WHAT IS BEING ASKED — Output every entry below word for word, without its pictures.

··· MATERIAL SUPPLIED ···

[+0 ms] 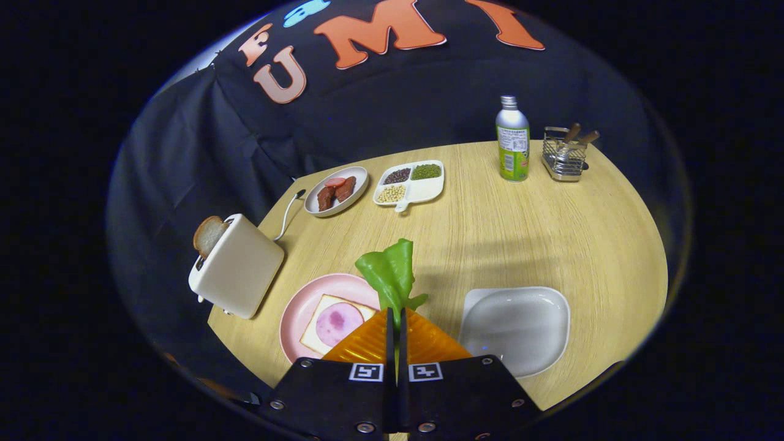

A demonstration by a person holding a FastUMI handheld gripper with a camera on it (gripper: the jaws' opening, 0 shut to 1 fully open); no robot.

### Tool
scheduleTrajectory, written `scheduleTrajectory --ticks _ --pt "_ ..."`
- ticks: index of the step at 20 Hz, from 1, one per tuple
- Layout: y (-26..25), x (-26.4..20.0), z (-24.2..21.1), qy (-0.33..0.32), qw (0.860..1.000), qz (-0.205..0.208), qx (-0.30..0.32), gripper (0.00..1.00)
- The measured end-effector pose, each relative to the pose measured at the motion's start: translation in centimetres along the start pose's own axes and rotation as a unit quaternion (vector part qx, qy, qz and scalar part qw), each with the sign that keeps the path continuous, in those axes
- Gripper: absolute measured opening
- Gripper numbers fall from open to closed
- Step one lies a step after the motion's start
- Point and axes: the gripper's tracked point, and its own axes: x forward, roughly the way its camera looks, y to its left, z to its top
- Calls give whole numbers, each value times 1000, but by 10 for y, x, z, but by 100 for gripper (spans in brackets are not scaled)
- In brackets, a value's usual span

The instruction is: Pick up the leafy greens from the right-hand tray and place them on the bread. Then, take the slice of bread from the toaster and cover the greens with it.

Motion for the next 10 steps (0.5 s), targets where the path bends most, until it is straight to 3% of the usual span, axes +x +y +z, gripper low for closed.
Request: scheduleTrajectory --ticks 10 --pt "64 21 -15 19 996 33 -76 1"
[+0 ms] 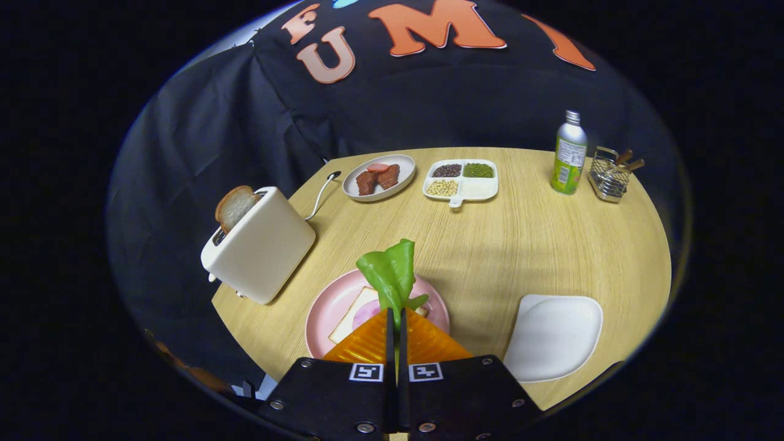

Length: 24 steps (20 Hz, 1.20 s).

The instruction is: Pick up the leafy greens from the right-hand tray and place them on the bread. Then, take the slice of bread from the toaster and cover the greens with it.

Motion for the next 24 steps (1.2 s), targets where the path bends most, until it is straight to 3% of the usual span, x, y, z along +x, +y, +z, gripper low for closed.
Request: scheduleTrajectory --ticks 4,7,19,24 --pt "14 23 -17 34 999 -7 -30 2" --pt "37 33 -23 47 998 16 -31 2" --pt "66 56 -38 100 994 12 -49 8" --pt "77 51 -18 87 995 13 -41 25"
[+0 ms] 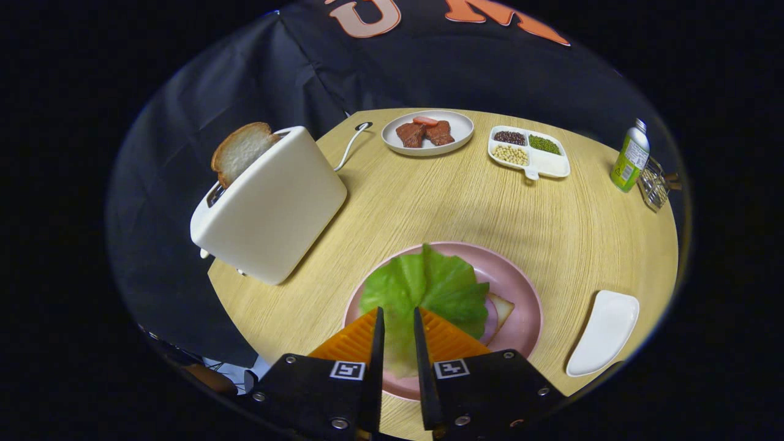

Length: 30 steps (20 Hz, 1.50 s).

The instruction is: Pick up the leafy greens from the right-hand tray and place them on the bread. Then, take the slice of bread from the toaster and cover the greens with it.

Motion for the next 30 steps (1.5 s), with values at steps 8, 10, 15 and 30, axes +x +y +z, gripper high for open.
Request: scheduleTrajectory --ticks 8,10,15,30 --pt "52 -31 60 -56 997 43 -14 59" --pt "76 -43 80 -74 995 70 -15 65" --pt "120 -55 120 -108 989 89 -52 77" --pt "195 10 172 -5 997 83 -5 77"
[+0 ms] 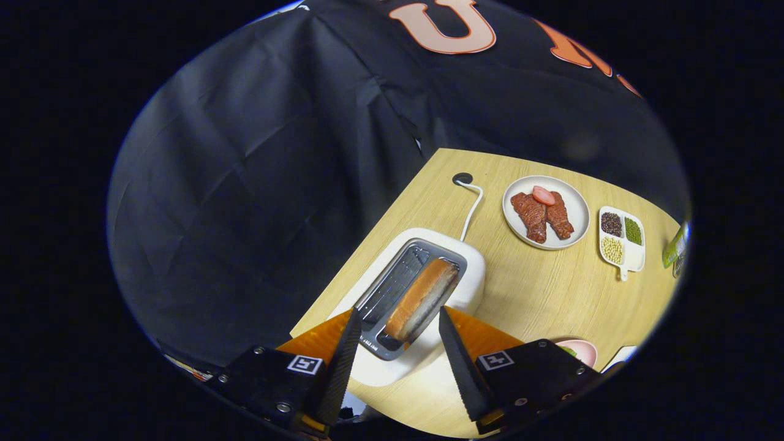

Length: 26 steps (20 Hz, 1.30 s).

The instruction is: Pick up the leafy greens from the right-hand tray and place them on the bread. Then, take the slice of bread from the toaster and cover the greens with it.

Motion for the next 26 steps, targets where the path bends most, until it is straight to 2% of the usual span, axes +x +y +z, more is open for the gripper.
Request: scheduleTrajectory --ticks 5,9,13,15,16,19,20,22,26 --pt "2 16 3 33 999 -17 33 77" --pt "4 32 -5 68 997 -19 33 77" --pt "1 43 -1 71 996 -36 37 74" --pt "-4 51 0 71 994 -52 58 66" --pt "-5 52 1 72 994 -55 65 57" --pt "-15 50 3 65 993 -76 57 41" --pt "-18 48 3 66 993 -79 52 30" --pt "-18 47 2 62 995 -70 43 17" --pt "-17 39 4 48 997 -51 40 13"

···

TASK RESULT —
[+0 ms] 

A demonstration by a person holding a FastUMI handheld gripper with a camera on it (gripper: the jaws' opening, 0 shut to 1 fully open); no robot.

### Tool
scheduleTrajectory, written `scheduleTrajectory --ticks _ --pt "_ ..."`
- ticks: index of the step at 20 Hz, from 1, one per tuple
- Layout: y (-26..25), x (-26.4..20.0), z (-24.2..21.1), qy (-0.33..0.32), qw (0.860..1.000), qz (-0.205..0.208), qx (-0.30..0.32), gripper (0.00..1.00)
- The measured end-effector pose, each relative to the pose measured at the motion's start: translation in centimetres along the start pose's own axes and rotation as a unit quaternion (vector part qx, qy, qz and scalar part qw), each with the sign that keeps the path continuous, in those axes
- Gripper: absolute measured opening
- Gripper numbers fall from open to closed
- Step one lies a step after the motion's start
- Point and axes: the gripper's tracked point, and its own axes: x forward, roughly the way its camera looks, y to its left, z to its top
- Calls give whole numbers, each value times 1000, but by 10 for y, x, z, but by 100 for gripper (spans in brackets are not scaled)
- In brackets, a value's usual span

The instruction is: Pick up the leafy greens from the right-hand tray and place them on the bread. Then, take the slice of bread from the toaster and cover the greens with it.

Motion for the next 10 steps (0.5 s), targets where the path bends most, until it is straight to 3% of the usual span, axes +x +y +z, gripper low for closed.
Request: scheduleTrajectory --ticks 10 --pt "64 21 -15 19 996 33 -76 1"
[+0 ms] 

Length: 24 steps (20 Hz, 1.20 s).

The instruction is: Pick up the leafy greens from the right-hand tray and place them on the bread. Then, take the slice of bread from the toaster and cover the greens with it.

Motion for the next 24 steps (1.2 s), targets where the path bends most, until it is straight to 3% of the usual span, x, y, z along +x, +y, +z, gripper low for closed.
Request: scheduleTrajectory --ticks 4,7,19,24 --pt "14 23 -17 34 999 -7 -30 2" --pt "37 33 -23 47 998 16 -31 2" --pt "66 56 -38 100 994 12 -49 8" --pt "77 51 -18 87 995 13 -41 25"
[+0 ms] 

Length: 30 steps (20 Hz, 1.50 s).

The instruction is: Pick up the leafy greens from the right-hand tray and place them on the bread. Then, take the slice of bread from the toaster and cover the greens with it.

Motion for the next 30 steps (1.5 s), with values at steps 8, 10, 15 and 30, axes +x +y +z, gripper high for open.
Request: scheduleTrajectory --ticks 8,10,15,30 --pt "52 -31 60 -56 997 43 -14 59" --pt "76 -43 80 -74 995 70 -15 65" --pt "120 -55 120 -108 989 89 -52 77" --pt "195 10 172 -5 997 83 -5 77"
[+0 ms] 

Length: 26 steps (20 Hz, 1.30 s).

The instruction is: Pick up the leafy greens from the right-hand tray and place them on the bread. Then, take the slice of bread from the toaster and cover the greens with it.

Motion for the next 26 steps, targets where the path bends most, until it is straight to 2% of the usual span, axes +x +y +z, more is open for the gripper.
Request: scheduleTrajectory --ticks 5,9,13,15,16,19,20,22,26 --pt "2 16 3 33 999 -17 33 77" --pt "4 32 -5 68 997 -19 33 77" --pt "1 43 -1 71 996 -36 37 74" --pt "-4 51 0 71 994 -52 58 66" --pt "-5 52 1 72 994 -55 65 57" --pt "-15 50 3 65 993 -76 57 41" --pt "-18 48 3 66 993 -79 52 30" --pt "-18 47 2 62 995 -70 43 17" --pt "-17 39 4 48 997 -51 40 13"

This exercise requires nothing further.